Elaborate Lies
In the Sunday Tennessean of December 4, 2005,
a full page worksheet was
presented with a footnote saying
that it came from Metro
Schools. This set of choices
resembles the work of Kathy
Nevill, chair of the Finance Committee
of the board in her
longstanding practice of presenting flawed
information. In such
a massive document, an uninitiated citizen
will work for a
few minutes and then throw up his/her hands in
frustration.
The intention—and it often worked with school board
members
also—is to persuade people to leave the decisions to the
so-called experts and silently acquiesce to whatever
budgetary injustice is happening at the moment.
The first glaring flaw in
the worksheet is to attribute
$16,475 in benefit savings to each and every employee
position eliminated. This is a false choice. In the case
of higher paid employees the social security and retirement
contributions of the system are much greater than the lower
paid employees. If indeed the number given is an average,
then there would have to be an amazingly high number of
highly paid people. So to start on the worksheet, a person
should know that much more savings are to be gained by
reductions in the central office administrators, and much
smaller savings are to be gained by cutting persons such as
school secretaries.
Second, pet projects of
California administrators are low-balled on
the worksheet. Staff Development is not listed. Perhaps
this was supposed to be included in central administration.

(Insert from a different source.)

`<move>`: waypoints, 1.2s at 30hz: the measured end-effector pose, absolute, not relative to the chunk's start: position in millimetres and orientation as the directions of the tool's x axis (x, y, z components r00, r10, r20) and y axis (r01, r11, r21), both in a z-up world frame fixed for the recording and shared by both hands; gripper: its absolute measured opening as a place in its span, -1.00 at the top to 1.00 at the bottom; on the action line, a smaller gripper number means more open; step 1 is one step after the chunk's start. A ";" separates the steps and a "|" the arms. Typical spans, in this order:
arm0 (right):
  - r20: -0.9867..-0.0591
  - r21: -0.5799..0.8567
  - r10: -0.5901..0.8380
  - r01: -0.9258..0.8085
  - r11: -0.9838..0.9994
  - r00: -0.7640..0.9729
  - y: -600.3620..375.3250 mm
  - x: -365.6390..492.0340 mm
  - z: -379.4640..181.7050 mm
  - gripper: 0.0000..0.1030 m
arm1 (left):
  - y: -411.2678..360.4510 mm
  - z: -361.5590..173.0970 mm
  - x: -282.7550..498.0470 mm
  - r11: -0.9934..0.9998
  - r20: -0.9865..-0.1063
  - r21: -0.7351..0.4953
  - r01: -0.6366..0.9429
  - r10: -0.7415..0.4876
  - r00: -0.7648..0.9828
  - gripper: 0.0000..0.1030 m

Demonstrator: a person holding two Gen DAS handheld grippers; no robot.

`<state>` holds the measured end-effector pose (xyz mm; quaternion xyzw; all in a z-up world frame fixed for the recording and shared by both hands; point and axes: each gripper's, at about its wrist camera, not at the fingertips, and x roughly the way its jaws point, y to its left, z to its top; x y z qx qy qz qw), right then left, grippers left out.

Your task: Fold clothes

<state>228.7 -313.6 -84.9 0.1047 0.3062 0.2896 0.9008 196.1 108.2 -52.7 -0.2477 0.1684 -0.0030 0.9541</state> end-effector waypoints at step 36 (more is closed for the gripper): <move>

Looking at the empire building that went on during the past
year, it was a 1.6 million dollar item, when budgeted at
only $300,000. Additionally, there was an extra one million
dollars spent for something called “Management Consulting.”

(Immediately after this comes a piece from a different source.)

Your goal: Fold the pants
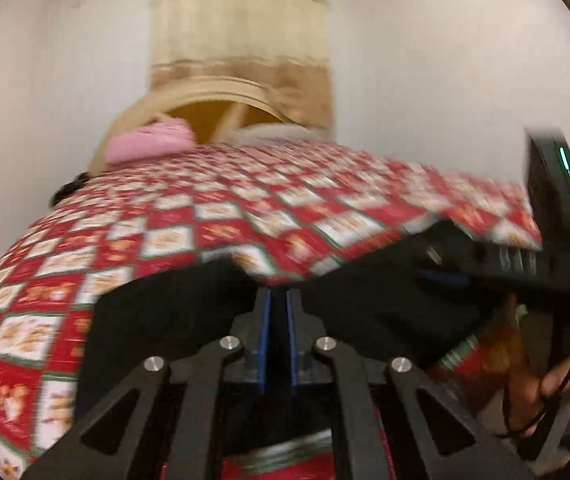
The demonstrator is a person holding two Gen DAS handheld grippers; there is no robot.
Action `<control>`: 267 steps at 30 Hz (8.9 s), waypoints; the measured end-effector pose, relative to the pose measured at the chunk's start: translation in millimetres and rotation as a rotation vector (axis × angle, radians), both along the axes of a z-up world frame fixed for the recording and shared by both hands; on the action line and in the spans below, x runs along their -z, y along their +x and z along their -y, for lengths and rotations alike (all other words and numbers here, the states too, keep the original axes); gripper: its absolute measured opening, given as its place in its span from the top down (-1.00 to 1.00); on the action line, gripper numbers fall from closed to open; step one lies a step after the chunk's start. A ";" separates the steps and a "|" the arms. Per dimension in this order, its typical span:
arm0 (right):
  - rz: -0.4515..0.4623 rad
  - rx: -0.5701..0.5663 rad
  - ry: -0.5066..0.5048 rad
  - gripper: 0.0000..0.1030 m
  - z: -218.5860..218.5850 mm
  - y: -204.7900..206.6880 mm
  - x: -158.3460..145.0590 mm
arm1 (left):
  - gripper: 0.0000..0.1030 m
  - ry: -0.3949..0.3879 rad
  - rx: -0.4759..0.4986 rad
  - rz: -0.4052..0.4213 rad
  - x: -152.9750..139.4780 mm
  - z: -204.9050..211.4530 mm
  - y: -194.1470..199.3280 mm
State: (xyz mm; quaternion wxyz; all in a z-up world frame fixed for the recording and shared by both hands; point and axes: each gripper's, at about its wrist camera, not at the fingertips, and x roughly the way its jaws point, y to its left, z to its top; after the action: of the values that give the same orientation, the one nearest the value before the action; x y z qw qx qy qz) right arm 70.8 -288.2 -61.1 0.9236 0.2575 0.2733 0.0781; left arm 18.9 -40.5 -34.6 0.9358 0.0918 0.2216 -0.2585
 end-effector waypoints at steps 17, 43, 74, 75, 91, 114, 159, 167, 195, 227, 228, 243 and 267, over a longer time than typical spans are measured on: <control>-0.027 -0.285 0.108 -0.18 -74.9 55.6 0.4 | -0.54 -0.111 -0.235 -0.029 -34.7 -103.5 8.3; 0.035 -0.379 -0.337 0.59 -145.2 44.0 -60.7 | -0.55 -0.221 -0.529 -0.229 -4.3 -183.5 48.9; -0.142 -0.058 -0.320 0.59 65.6 -23.2 -23.8 | -0.56 0.015 -0.154 -0.198 -18.6 -4.7 61.2; -0.144 -0.062 -0.324 0.59 66.0 -21.6 -22.0 | -0.56 0.019 -0.149 -0.199 -17.8 -1.7 61.5; 0.062 0.131 -0.268 0.32 82.2 -62.1 -64.3 | -1.00 -0.002 -0.238 -0.353 27.5 1.5 67.5; -0.321 -0.593 -0.470 0.39 -152.7 176.9 18.3 | -1.00 0.014 -0.306 -0.287 45.1 -11.2 34.1; -0.026 0.058 -0.432 0.35 55.5 -76.5 -18.3 | -1.00 0.012 -0.330 -0.306 44.6 -5.3 37.9; -0.077 0.073 -0.126 0.15 95.3 -76.7 3.2 | -1.00 0.017 -0.326 -0.313 44.4 -4.5 39.1; -0.047 0.104 -0.208 -0.53 61.6 -66.5 0.7 | -1.00 -0.193 -0.216 -0.402 9.2 -18.4 74.3; -0.060 0.103 -0.447 0.37 29.0 -49.6 5.5 | 0.35 -0.076 -0.160 -0.486 21.7 33.5 72.8; -0.057 0.106 -0.459 0.37 27.6 -50.2 5.4 | 0.40 -0.078 -0.162 -0.488 21.1 34.1 73.0; 0.011 0.104 -0.553 0.42 5.8 -60.4 -18.6 | 0.63 -0.047 -0.165 -0.392 1.9 38.5 60.4; 0.081 0.087 -0.548 0.43 -16.1 -55.0 -44.3 | 0.63 -0.069 -0.183 -0.353 -14.9 24.7 68.7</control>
State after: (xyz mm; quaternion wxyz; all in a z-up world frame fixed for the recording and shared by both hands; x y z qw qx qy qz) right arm 15.8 -272.1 -16.8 0.9714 0.0063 0.2355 -0.0283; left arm 87.6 -65.1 -19.7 0.9046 -0.0075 0.3807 -0.1917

Presumably, this consulting was for management at the local
school level. Otherwise, the expenses of central office are
even more inflated. So the unbudgeted spending, including
line item overruns, shows at least 3.2 million in the most
recent year ended. This is not reflected on the worksheet.

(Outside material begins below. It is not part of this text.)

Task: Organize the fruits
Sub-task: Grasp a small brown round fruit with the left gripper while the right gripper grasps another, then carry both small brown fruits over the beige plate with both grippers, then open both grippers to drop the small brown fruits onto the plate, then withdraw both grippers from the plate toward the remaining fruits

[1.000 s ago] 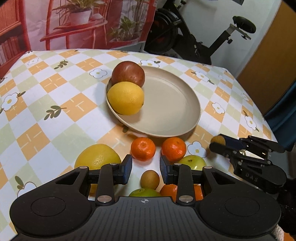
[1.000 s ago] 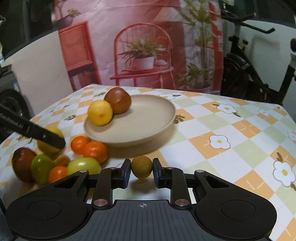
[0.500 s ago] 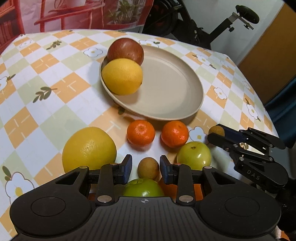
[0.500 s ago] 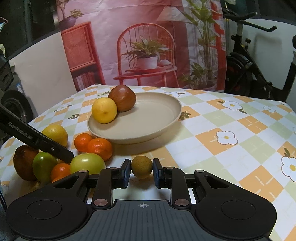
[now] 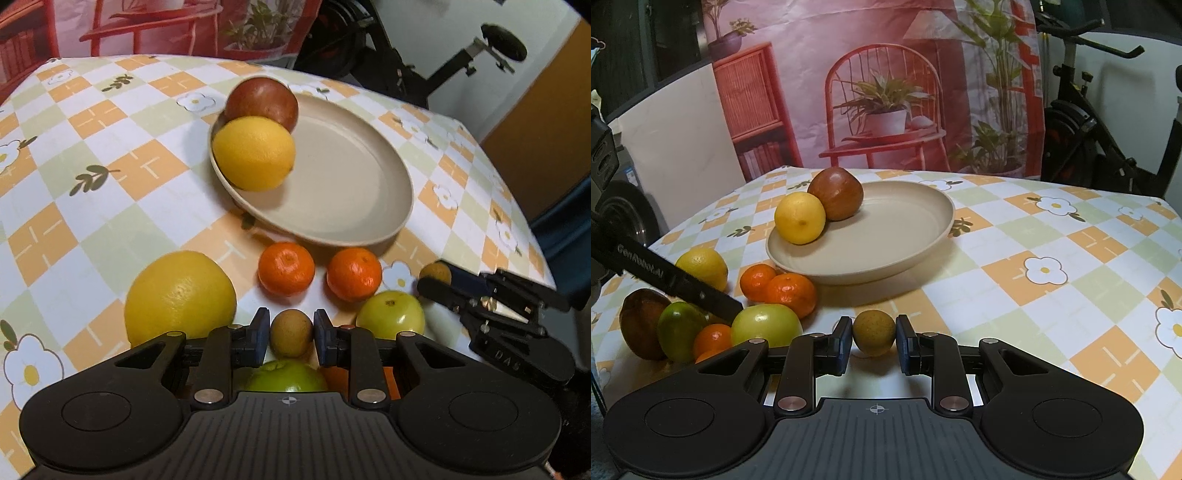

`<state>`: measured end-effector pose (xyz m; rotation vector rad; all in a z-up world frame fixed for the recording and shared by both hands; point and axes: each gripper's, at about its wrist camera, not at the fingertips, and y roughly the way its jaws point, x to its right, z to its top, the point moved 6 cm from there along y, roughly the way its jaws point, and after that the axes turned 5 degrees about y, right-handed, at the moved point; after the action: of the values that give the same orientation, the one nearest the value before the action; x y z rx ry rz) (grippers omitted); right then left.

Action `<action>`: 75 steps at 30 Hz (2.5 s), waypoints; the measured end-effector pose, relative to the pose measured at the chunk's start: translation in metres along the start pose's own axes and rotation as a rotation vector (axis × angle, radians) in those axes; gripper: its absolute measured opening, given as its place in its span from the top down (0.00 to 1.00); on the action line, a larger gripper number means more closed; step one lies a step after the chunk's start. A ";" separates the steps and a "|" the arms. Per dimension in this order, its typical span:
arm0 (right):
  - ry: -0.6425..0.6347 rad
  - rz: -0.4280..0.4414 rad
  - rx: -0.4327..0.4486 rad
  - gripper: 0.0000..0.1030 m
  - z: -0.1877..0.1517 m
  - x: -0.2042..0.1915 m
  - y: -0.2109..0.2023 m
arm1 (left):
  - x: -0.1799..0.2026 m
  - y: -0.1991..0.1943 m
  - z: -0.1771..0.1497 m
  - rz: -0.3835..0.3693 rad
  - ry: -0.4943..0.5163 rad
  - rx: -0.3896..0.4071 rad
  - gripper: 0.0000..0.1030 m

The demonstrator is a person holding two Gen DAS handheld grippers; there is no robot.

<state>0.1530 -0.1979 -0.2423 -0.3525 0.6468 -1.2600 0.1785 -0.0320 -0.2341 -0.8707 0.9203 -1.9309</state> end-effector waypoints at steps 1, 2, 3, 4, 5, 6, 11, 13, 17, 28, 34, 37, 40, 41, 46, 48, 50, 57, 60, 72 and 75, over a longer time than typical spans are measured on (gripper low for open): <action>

Nor is there any acknowledgement that once a budget is
approved, the Finance Chair and the Director then adjusted
favored items upward, while making those in the schools
suffer with deprivation.
Third, all teachers in
all line items are pegged at an average
of $44,317. In most of these lines, they are staffing the
positions with less experienced teachers. So even if the
“regular” classroom teacher can be put at that level, there
are many positions with amounts nearly $10,000 below that
level. For planning purposes, it would seem like a small
thing to knock one or two thousand dollars off of the average
salary. But when the budgetary shortfall is presently
projected at only 5 percent, it does not take but a few
small adjustments in the planning document to bring the
whole thing into balance.
In all budget struggles, decisions are made on incomplete
information. Seven months from the start of the fiscal
year, much is unknown. But with each passing month more
becomes known. This is why historically, the budget is not
finalized before August. Indeed, it is never actually
finalized, since mid-course corrections are made throughout
the year. The widespread panic of the moment has been
artificially created to strong-arm the Mayor and Council
into giving more money than they otherwise might. This
form of blackmail, holding teachers and students hostage,
has been done before with varying degrees of success. But
citizens should be careful not to believe one-sided alarms
and budgetary half-truths like the ones in the
Sunday Tennessean.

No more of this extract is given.